Time Slips
Mitch Russo founded Time Slips in 1985 with a partner, both in their mid-to-late 20s. The original concept was straightforward but soon became obsolete: create time tracking software that would let users deduct detailed records from their taxes. Both founders had quit their jobs and shut down other businesses to focus on this venture, betting everything on the idea. But shortly after launch, the IRS relaxed its rules on contemporaneous record-keeping, destroying their entire market overnight. They had a brand new product, zero customers, and no plan B.
Rather than fold, Russo and his partner pivoted. They realized that while tax tracking was dead, every business still needed to track time—especially knowledge workers like lawyers and accountants who bill hourly. They transformed Time Slips into time tracking and billing software. The pivot took three months, and the product was ready the day before Russo left to walk the floors at Comdex. This wasn't a polished launch; it was scrappy distribution.

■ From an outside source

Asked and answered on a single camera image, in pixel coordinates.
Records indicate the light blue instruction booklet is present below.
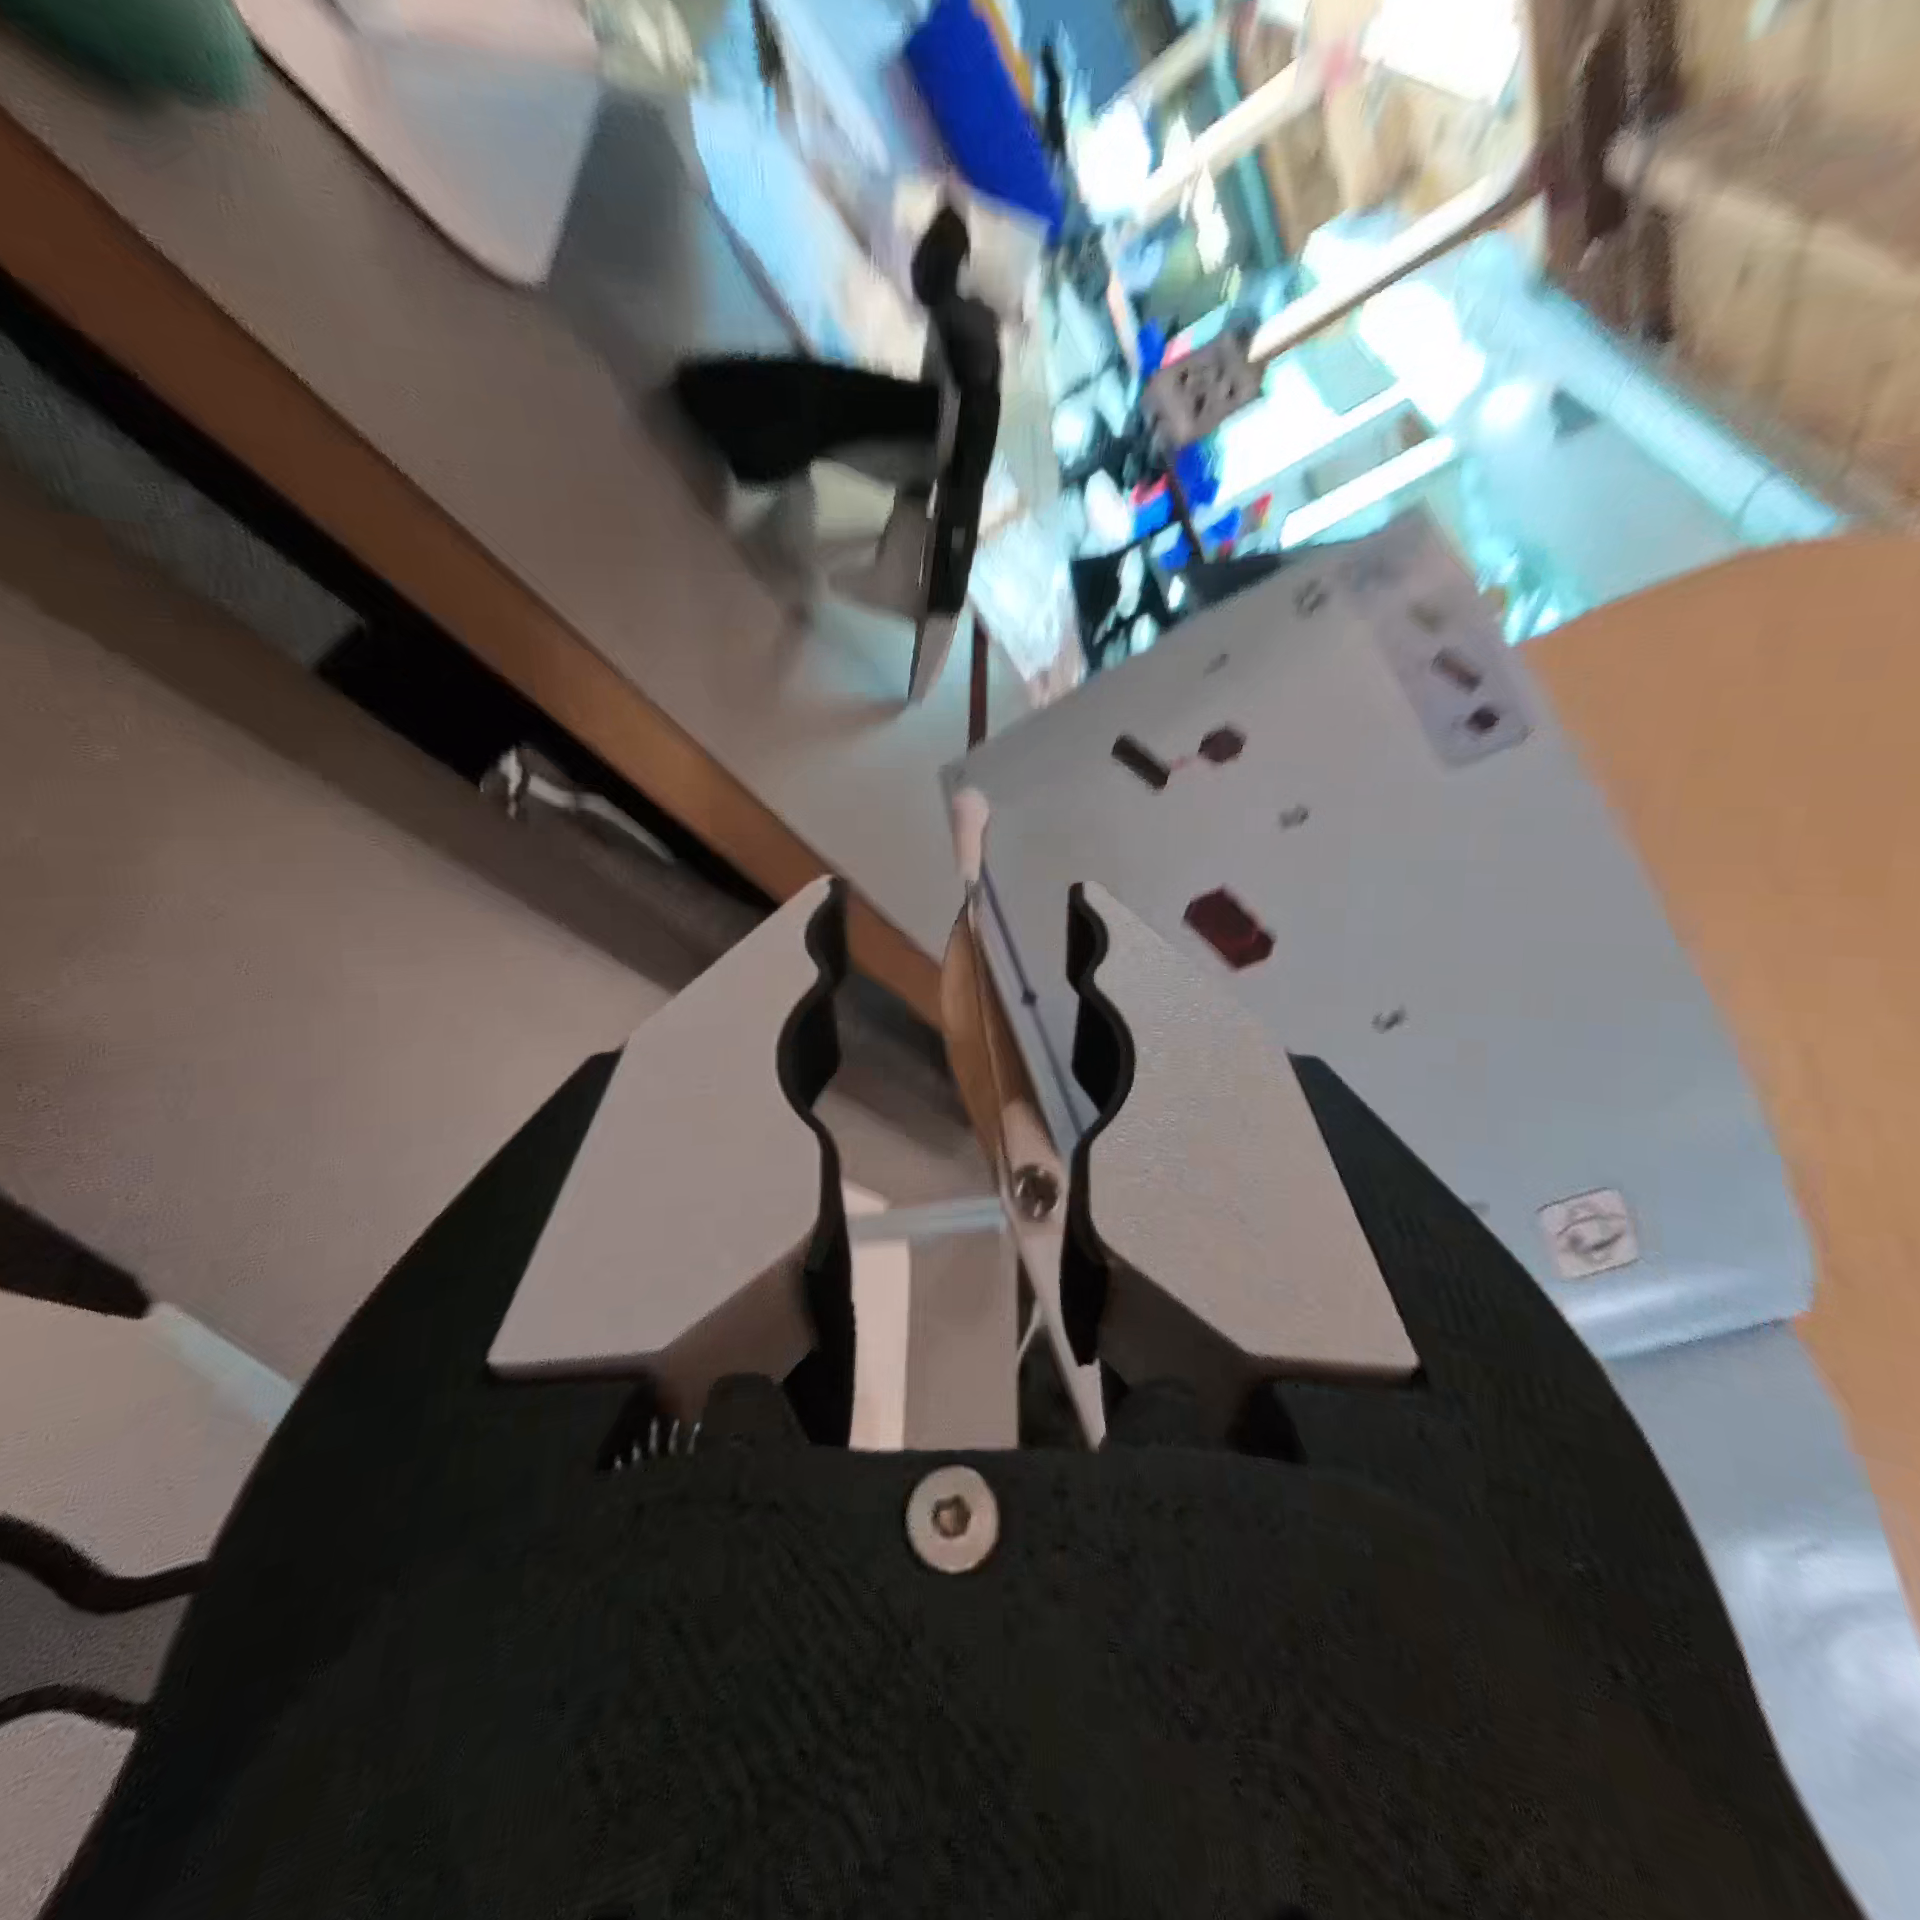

At Comdex, Russo handed out the program to as many people as possible. This direct, physical distribution at a major trade show became the engine of early growth. Word spread through the accountant and legal community—industries where time tracking was painful and necessary. The product solved a real problem for their users, and the channel proved effective for reaching this niche.
The time tracking pivot worked. Russo grew Time Slips to $5.6 million in revenue by 1994, when Sage (a much larger software company) came calling. Russo faced an interesting choice: one buyer offered the asking price of $9 million with no strings attached; another offered half that but promised double the upside and a move to Dallas (tax-free Texas). Russo chose the latter, taking the deal at $10.5 million—exactly 2x his top-line revenue, which was unusually rich valuation for the era. He moved to Texas to run the division under Sage, and the business continued to grow, reaching $10.5 million in annual revenue by 1998. The tax calculation was tricky: Massachusetts considered it an installment sale, so Russo paid roughly $500,000 in taxes to the state even while living in Texas on his earn-out.
By 1998, Russo had transitioned out of Time Slips and decided Sage wasn't a fit for his style. He left operational software behind, moved back to Massachusetts, and pursued other ventures—VC investing (which failed during the 1999-2000 dot-com crash), furniture e-commerce (which collapsed in 2002), options trading, and eventually partnerships with Tony Robbins and Chet Holmes. Decades later, Russo returned to his roots in 2012, building a new SaaS company: an accountability platform to help people complete the training programs they buy. This time, he invested about $100,000 of his own capital and was preparing for beta launch.